Creating Flamegraphs with Apache Cassandra in Kubernetes (cass-operator)

In a previous blog post recommending disabling read repair chance, some flamegraphs were generated to demonstrate the effect read repair chance had on a cluster. Let’s go through how those flamegraphs were captured, step-by-step using Apache Cassandra 3.11.6, Kubernetes and the cass-operator, nosqlbench and the async-profiler.

In previous blog posts we would have used the existing tools of tlp-cluster or ccm, tlp-stress or cassandra-stress, and sjk. Here we take a new approach that is a lot more fun, as with k8s the same approach can be used locally or in the cloud. No need to switch between ccm clusters for local testing and tlp-cluster for cloud testing. Nor are you bound to AWS for big instance testing, that’s right: no vendor lock-in. Cass-operator and K8ssandra is getting a ton of momentum from DataStax, so it is only deserved and exciting to introduce them to as much of the open source world as we can.
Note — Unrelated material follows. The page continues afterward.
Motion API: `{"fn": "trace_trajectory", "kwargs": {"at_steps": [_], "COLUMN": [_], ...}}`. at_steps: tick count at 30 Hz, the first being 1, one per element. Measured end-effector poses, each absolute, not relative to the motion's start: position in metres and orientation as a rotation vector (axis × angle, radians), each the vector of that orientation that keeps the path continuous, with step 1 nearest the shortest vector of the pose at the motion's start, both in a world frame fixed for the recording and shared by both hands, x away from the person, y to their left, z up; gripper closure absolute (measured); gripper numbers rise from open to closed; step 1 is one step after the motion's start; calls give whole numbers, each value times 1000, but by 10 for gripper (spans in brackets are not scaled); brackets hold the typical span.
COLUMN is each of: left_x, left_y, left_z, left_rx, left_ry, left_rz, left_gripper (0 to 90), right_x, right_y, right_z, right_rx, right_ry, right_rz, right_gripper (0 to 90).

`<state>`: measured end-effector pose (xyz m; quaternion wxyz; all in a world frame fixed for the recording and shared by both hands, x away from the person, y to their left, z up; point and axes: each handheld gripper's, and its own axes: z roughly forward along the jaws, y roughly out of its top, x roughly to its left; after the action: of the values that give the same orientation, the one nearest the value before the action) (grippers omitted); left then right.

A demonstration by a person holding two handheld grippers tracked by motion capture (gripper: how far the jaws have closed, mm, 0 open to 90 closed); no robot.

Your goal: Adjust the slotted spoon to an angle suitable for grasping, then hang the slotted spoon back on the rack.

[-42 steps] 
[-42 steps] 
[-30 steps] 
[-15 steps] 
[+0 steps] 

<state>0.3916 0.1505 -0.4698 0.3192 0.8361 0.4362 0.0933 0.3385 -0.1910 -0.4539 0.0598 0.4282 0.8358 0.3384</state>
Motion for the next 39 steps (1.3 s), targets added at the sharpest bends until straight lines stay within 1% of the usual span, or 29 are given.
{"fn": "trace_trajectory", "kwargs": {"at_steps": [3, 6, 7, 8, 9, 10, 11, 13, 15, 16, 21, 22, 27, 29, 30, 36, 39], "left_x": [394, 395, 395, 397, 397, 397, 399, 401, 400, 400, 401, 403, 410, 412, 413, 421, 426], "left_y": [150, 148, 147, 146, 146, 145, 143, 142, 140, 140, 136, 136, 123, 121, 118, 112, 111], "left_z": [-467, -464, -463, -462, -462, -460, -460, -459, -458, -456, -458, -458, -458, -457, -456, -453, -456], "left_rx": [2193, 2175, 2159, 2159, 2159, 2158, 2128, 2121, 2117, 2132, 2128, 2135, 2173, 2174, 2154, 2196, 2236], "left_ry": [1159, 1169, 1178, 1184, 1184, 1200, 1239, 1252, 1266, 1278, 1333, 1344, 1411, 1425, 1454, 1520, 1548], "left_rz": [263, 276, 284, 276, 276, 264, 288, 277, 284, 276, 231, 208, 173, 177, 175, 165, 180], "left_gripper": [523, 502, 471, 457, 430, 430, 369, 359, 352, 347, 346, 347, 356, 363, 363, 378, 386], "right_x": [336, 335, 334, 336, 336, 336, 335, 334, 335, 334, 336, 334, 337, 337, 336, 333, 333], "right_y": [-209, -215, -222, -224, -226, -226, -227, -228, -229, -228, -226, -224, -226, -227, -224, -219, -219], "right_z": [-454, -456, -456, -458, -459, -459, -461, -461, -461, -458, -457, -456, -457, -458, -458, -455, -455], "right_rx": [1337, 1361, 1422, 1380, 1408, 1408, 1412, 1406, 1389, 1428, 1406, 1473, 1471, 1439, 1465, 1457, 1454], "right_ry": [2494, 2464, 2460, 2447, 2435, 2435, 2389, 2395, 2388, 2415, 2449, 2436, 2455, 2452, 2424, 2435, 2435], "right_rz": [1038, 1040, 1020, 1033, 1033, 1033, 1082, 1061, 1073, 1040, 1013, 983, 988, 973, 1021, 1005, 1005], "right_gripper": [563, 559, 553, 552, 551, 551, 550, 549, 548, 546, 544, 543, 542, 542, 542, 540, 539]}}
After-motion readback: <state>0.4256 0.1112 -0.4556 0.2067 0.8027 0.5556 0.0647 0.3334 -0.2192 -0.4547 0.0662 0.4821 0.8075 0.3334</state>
This blog post is not an in-depth dive into using cass-operator, rather a simple teaser to demonstrate how we can grab some flamegraphs, as quickly as possible. The blog post is split into three sections

  • Setting up Kubernetes and getting Cassandra running
  • Getting access to Cassandra from outside Kubernetes
  • Stress testing and creating flamegraphs

Setup

Let’s go through a quick demonstration using Kubernetes, the cass-operator, and some flamegraphs.
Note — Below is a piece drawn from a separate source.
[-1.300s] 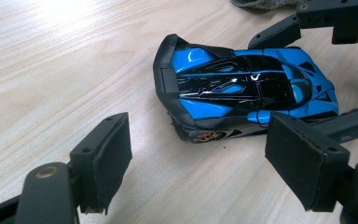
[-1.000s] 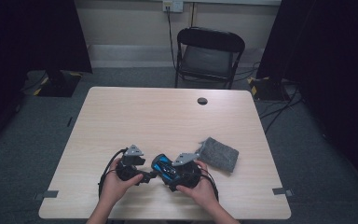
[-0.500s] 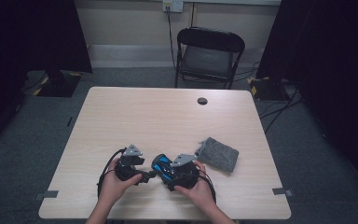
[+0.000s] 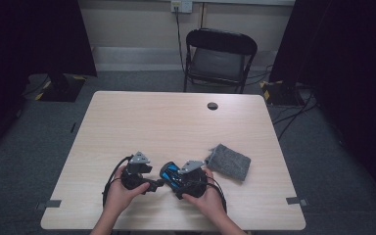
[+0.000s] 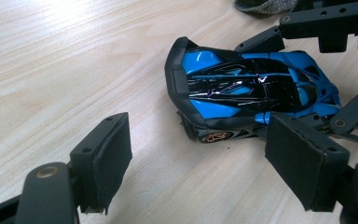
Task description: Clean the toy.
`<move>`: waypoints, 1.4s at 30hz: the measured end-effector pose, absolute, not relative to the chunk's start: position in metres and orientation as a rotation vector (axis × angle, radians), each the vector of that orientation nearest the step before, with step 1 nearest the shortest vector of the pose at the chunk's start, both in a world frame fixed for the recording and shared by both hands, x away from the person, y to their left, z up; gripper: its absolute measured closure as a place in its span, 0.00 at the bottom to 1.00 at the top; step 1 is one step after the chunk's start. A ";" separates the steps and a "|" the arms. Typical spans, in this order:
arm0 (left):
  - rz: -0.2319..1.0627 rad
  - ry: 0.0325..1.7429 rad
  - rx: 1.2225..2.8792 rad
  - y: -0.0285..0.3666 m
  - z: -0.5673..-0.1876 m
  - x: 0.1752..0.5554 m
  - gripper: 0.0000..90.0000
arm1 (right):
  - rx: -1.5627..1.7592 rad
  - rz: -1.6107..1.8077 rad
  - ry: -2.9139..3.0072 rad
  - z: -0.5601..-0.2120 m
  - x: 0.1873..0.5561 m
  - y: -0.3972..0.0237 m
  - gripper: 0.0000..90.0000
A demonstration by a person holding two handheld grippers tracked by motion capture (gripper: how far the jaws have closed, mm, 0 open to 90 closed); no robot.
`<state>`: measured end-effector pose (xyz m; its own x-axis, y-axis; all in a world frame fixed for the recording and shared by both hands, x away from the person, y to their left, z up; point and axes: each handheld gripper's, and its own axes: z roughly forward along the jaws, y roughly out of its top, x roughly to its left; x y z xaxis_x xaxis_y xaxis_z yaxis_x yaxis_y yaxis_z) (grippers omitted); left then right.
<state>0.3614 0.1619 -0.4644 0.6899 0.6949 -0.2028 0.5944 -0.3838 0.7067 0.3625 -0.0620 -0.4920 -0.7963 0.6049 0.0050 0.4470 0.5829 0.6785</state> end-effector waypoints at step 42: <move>0.163 0.991 2.082 0.169 -0.462 0.363 0.25 | 0.857 1.030 2.609 -0.489 0.365 -0.066 0.29</move>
<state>0.3627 0.1688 -0.4621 0.6837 0.6988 -0.2104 0.5949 -0.3667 0.7153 0.3650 -0.0660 -0.4893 -0.8095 0.5868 0.0190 0.4416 0.5872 0.6783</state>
First, download four yaml configuration files that will be used. This is not strictly necessary for the latter three, as kubectl may reference them by their URLs, but let’s download them for the sake of having the files locally and being able to make edits if and when desired.

wget https://thelastpickle.com/files/2021-01-31-cass_operator/01-kind-config.yaml
wget https://thelastpickle.com/files/2021-01-31-cass_operator/02-storageclass-kind.yaml
wget https://thelastpickle.com/files/2021-01-31-cass_operator/11-install-cass-operator-v1.1.yaml
wget https://thelastpickle.com/files/2021-01-31-cass_operator/13-cassandra-cluster-3nodes.yaml

The next steps involve kind and kubectl to create a local cluster we can test. To use kind you have docker running locally, it is recommended to have 4 CPU and 12GB RAM for this exercise.

kind create cluster --name read-repair-chance-test --config 01-kind-config.yaml

kubectl create ns cass-operator
kubectl -n cass-operator apply -f 02-storageclass-kind.yaml
kubectl -n cass-operator apply -f 11-install-cass-operator-v1.1.yaml

# watch and wait until the pod is running
watch kubectl -n cass-operator get pod

# create 3 node C* cluster
kubectl -n cass-operator apply -f 13-cassandra-cluster-3nodes.yaml

# again, wait for pods to be running
watch kubectl -n cass-operator get pod

# test the three nodes are up
kubectl -n cass-operator exec -it cluster1-dc1-default-sts-0 -- nodetool status

Access

For this example we are going to run NoSqlBench from outside the k8s cluster, so we will need access to a pod’s Native Protocol interface via port-forwarding. This approach is practical here because it was desired to have the benchmark connect to just one coordinator. In many situations you would instead run NoSqlBench from a separate dedicated pod inside the k8s cluster.

# get the cql username
kubectl -n cass-operator get secret cluster1-superuser -o yaml | grep " username" | awk -F" " '{print $2}' | base64 -d && echo ""

# get the cql password
kubectl -n cass-operator get secret cluster1-superuser -o yaml | grep " password" | awk -F" " '{print $2}' | base64 -d && echo ""

# port forward the native protocol (CQL)
kubectl -n cass-operator port-forward --address 0.0.0.0 cluster1-dc1-default-sts-0 9042:9042 

The above sets up the k8s cluster, a k8s storageClass, and the cass-operator with a three node Cassandra cluster. For a more in depth look at this setup checkout this tutorial.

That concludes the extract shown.